Exercise objective
Your answer should consist of each line below that includes the word "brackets".

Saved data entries
=== Begin Enclosure ===

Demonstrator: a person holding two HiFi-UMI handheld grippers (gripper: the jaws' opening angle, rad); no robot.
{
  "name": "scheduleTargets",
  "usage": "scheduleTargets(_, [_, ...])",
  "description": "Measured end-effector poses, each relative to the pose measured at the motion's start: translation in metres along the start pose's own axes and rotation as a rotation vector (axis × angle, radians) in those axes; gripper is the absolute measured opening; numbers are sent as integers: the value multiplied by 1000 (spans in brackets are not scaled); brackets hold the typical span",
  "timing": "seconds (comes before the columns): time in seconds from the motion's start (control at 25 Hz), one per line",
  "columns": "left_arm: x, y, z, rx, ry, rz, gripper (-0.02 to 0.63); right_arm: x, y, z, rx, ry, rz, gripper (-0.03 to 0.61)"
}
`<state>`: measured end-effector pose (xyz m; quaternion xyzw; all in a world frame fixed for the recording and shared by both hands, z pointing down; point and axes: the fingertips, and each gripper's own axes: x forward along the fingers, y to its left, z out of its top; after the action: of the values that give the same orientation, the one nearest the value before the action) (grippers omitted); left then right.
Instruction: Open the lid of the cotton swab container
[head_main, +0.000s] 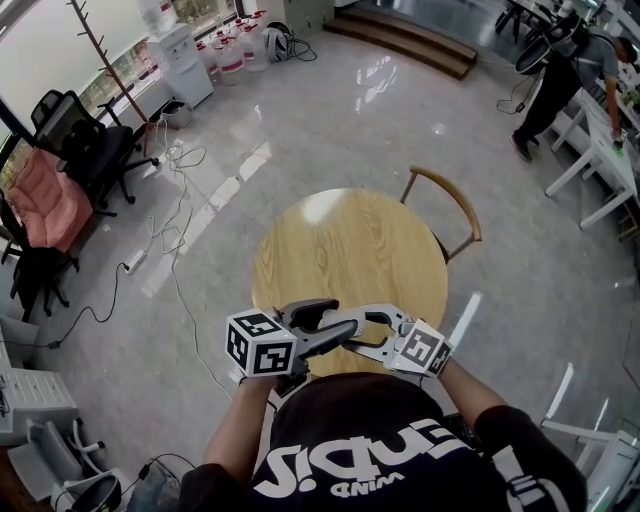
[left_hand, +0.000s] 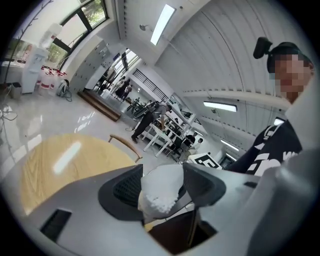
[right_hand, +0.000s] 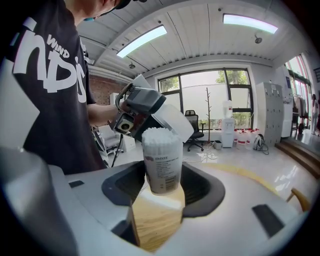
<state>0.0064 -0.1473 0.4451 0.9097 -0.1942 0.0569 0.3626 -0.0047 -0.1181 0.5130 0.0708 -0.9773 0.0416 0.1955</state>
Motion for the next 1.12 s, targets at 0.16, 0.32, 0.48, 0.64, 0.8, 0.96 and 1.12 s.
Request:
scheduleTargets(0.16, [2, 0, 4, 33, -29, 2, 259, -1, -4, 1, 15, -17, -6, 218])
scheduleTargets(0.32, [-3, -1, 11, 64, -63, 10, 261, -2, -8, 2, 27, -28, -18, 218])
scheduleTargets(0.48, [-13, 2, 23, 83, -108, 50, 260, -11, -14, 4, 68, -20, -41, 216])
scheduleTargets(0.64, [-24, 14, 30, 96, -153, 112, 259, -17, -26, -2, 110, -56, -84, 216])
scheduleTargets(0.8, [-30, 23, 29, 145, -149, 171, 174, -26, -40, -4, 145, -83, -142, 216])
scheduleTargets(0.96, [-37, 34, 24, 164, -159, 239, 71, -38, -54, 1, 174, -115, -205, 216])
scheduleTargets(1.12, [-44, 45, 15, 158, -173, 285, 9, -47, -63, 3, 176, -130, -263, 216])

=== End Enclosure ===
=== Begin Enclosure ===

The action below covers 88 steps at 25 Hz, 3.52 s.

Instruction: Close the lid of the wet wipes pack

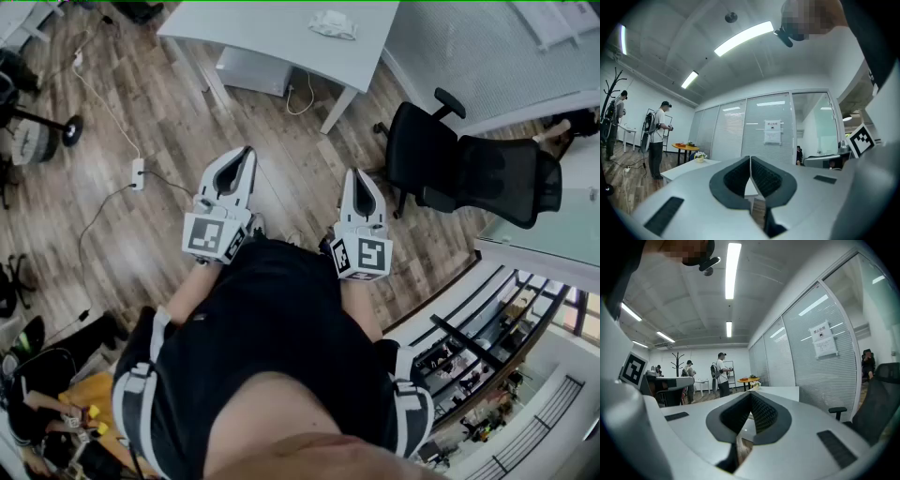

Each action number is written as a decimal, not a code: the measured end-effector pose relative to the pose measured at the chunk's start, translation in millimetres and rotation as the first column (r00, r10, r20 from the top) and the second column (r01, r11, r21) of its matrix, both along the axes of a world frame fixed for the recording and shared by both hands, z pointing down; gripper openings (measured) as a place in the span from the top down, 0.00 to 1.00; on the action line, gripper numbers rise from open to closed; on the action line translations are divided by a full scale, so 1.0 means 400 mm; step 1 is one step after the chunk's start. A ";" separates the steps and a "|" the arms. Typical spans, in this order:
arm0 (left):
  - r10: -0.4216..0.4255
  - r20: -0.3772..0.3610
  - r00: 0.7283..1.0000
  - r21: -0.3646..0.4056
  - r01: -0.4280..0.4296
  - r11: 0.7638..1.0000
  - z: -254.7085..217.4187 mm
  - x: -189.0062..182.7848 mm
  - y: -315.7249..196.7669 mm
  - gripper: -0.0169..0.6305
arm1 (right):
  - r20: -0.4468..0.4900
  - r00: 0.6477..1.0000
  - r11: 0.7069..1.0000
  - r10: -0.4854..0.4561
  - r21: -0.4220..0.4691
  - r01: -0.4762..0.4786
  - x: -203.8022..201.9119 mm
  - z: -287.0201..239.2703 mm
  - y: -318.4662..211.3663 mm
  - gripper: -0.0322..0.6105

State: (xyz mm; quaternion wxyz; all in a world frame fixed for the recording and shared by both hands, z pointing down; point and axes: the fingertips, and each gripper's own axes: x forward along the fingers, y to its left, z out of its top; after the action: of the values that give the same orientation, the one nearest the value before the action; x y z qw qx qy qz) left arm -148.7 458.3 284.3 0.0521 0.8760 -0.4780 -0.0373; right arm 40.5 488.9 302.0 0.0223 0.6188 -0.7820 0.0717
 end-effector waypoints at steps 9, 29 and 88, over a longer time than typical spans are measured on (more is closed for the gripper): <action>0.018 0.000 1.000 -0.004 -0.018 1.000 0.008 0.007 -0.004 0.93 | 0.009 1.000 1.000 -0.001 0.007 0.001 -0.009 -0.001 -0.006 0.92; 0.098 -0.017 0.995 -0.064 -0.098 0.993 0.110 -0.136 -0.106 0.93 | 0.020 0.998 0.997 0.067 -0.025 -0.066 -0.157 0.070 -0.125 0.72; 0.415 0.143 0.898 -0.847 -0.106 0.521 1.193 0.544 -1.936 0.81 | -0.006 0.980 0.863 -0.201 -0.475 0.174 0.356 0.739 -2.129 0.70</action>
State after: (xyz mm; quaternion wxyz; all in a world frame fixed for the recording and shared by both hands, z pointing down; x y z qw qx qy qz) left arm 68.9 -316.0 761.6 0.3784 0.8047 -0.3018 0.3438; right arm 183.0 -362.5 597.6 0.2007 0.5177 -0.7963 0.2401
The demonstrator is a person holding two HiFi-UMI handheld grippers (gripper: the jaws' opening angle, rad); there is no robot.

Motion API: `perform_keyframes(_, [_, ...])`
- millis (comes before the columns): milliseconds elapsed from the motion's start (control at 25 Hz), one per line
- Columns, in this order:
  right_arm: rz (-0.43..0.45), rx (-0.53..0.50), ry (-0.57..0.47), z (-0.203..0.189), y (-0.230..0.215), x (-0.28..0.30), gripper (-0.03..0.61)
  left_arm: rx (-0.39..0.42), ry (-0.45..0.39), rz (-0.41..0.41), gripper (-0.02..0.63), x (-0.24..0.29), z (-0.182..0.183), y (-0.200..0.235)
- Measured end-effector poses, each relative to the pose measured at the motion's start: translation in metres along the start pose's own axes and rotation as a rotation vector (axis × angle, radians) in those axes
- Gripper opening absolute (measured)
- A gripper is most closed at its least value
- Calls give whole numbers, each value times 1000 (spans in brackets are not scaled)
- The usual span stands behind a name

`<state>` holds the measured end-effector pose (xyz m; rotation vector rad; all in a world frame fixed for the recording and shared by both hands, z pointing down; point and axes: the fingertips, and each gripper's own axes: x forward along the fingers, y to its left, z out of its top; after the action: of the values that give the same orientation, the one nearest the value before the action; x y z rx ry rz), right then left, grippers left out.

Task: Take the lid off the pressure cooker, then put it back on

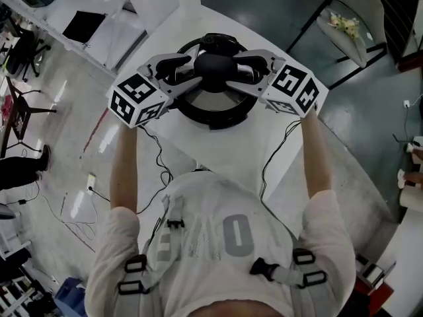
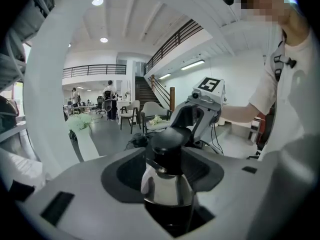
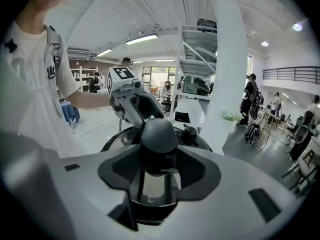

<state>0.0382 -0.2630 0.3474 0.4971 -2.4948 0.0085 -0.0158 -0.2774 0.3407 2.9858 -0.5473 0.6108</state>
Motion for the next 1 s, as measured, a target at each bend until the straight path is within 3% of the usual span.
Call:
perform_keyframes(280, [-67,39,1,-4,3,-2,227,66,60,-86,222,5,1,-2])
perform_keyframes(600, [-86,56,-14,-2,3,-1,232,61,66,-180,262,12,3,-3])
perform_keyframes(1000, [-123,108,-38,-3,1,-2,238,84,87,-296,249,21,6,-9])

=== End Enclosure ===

Answer box
  "description": "Measured end-effector poses, each relative to the pose measured at the motion's start: translation in metres along the start pose's own axes and rotation as a rotation vector (axis × angle, radians) in those axes; gripper is the absolute measured opening; numbers are sent as integers: the value multiplied by 1000 (spans in brackets are not scaled); brackets hold the typical span",
- Calls give whole numbers, each value times 1000 (spans in brackets are not scaled)

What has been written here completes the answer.